When is the right time to consider a ULEV?
Support for fleets to adopt ULEVs is probably at its peak right now. Grants for Plug-in cars are confirmed until November 2017 and for charging points until April 2018. When the upsurge in sales really does take off, it is inevitable that government will have to review the levels of incentives given. Funding is also available for larger vehicles, with grants of up to £20,000 for ultra-low emission trucks and even more for buses. But as mentioned earlier, buying the vehicles is only half the story. Infrastructure requirements for significant fleets of vehicles can scupper even the best ULEV business case. The current grants for workplace chargers and supporting infrastructure for trucks and buses are crucial to the early adopters.
Funding to support regional and local initiatives such as those in the Go Ultra Low City scheme is paving the way for additional coordinated measures to encourage ULEV uptake. Nottingham will introduce their Eco Expressway in 2018, allowing ULEVs to whisk down the bus lanes avoiding the ‘conventional’ congestion. Preferential parking schemes exist around the country in both public and private parking control, and many commercial businesses are installing charging points, seeing these as a way of attracting the savvy (ULEV driving) shopper. Early adoption by the public sector can highlight the benefits of these vehicles and help target further initiatives to really hit the sweet spots of ULEV uptake opportunity.
But perhaps one of the major reasons for taking the ultra-low emissions option is education. Mainstream buyers are notoriously difficult to influence and by adopting these new technologies into public fleets and showing how they work in real everyday life, we can all hopefully demonstrate that cleaner and lower carbon transport choices are for everyone.
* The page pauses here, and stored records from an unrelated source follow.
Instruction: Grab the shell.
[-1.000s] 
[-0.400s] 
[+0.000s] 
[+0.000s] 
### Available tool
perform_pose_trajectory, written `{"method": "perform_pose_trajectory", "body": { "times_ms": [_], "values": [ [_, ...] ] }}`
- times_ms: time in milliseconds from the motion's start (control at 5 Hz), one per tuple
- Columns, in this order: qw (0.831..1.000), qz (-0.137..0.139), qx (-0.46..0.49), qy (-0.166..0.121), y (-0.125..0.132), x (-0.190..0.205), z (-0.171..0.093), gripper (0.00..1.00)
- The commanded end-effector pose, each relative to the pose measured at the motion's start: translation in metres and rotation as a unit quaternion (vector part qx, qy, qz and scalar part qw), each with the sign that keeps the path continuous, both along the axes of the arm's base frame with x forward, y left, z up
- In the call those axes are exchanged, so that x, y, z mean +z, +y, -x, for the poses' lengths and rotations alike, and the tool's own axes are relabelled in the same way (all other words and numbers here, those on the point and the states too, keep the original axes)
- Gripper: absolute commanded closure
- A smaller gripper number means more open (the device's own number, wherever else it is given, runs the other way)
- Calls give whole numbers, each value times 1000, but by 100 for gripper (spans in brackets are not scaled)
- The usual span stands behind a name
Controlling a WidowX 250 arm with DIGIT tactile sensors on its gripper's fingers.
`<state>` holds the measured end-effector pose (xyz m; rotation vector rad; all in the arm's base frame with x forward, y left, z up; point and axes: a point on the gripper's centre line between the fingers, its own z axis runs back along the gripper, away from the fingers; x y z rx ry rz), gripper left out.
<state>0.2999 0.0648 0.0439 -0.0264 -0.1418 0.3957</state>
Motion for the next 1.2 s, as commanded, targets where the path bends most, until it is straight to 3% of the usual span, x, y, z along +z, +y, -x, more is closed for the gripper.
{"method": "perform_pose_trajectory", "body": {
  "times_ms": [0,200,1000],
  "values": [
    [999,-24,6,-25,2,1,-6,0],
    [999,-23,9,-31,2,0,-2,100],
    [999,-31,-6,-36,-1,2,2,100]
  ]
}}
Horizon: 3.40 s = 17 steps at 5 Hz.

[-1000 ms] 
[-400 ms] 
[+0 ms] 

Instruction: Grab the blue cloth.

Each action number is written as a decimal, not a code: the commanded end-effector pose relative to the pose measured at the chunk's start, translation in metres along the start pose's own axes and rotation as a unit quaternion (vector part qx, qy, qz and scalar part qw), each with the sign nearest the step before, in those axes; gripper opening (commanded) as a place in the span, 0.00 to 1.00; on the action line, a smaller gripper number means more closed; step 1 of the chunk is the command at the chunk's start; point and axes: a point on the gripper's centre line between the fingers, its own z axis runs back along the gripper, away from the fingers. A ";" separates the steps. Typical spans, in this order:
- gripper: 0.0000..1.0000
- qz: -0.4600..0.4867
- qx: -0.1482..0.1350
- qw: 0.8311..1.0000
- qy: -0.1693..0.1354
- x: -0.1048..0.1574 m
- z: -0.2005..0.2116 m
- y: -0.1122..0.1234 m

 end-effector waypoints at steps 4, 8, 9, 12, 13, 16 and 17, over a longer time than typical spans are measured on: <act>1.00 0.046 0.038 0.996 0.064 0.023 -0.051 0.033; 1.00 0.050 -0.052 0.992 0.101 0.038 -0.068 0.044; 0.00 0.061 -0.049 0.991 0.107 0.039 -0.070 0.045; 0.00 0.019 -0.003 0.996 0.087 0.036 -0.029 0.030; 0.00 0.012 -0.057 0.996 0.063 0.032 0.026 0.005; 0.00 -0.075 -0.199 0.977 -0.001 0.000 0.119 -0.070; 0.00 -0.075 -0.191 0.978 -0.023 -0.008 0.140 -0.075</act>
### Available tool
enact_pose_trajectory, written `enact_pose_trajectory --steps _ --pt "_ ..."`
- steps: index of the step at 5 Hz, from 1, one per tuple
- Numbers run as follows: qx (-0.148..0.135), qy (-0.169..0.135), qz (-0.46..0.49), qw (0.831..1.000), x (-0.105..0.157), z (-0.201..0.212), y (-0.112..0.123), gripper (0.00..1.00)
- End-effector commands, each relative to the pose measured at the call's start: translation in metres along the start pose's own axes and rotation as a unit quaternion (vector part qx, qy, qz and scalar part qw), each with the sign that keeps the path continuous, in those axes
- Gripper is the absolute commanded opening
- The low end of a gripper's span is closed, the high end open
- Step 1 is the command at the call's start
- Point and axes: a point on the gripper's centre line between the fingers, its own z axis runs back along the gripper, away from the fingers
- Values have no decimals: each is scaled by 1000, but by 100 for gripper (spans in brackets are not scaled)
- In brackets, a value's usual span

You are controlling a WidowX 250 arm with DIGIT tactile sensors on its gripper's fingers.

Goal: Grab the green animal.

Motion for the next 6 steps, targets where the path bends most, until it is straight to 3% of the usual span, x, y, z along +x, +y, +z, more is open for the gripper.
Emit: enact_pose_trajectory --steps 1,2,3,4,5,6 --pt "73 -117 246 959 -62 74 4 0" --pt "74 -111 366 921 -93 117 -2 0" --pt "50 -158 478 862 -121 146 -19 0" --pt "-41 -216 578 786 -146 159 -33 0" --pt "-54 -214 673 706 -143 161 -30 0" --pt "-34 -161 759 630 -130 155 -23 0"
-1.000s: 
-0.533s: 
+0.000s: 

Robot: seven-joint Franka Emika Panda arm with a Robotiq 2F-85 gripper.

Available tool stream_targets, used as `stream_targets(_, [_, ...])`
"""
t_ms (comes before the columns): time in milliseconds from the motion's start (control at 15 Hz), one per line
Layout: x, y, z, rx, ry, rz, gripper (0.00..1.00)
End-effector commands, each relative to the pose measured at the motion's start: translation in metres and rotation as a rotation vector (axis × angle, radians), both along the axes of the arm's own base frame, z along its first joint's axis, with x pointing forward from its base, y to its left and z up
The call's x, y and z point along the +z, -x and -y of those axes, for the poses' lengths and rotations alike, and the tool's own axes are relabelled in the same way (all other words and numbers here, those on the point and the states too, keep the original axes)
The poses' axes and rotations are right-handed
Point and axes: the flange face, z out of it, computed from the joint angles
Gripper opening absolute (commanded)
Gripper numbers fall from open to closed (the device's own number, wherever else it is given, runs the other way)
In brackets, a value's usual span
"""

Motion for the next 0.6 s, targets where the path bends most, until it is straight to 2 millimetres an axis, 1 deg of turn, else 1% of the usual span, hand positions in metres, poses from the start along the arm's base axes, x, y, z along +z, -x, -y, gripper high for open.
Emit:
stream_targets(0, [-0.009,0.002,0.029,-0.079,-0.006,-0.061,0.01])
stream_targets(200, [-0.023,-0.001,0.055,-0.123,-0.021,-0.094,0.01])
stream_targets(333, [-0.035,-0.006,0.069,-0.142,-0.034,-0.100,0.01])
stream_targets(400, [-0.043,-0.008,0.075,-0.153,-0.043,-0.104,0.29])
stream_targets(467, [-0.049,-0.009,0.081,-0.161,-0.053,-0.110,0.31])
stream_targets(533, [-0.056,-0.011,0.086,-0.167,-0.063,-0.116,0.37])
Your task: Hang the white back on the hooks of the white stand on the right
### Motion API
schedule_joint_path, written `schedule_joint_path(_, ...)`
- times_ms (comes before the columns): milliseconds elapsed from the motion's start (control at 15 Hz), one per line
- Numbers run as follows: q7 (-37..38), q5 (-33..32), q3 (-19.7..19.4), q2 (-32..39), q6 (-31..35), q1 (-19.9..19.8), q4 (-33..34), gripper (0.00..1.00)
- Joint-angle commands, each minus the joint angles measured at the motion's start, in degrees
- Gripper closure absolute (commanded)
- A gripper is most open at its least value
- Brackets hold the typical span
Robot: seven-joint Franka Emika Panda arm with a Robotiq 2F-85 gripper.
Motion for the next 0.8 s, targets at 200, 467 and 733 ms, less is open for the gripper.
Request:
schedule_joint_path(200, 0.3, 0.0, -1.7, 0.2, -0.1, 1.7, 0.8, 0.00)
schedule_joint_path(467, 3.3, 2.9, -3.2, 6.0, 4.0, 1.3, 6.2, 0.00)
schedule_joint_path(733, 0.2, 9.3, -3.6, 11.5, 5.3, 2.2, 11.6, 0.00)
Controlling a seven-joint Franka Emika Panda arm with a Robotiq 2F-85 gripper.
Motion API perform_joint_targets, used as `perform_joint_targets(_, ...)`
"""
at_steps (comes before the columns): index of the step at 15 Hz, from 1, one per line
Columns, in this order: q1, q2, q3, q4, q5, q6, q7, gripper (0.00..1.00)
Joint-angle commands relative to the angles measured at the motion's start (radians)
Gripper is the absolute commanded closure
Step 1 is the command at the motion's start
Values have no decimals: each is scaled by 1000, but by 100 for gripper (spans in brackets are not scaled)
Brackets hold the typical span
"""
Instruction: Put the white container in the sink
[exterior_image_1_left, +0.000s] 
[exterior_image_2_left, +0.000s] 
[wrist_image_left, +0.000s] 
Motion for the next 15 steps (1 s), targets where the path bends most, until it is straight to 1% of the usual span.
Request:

In today’s ‘media mistrusting’, ‘fake news’ world it is increasingly difficult to get sensible debate heard. Choosing the right vehicle for your specific transport needs is more complex than ever before. Understanding fuel consumption, electric range, emissions, incentives, charging rates/locations, renewable fuel options, taxation and charging zones is just too difficult for many consumers and indeed for fleet operators. he network of support for the public fleets enables these decisions to be made with confidence and with the backing of central government.
As part of this network, the LowCVP is working to cut through this complexity and present the key facts in an accessible way to both fleets and consumers, whilst simultaneously working with government to develop the policies and support to help every transport operation move to low and zero emissions. For LowCVP, creating the standards and the simple information presentation for clean and low carbon vehicles of all types, allows sensible and informed decisions to be made of the fleet renewal policy and targeted funding for new vehicles, fuels, infrastructure or retrofit to be applied in the most cost-effective way.
Armed with this new information and supporting policies, the questions for fleets now should be: ‘Which vehicles or fuels are best to change to now and how do I plan my strategy for a ULEV fleet of the future?’.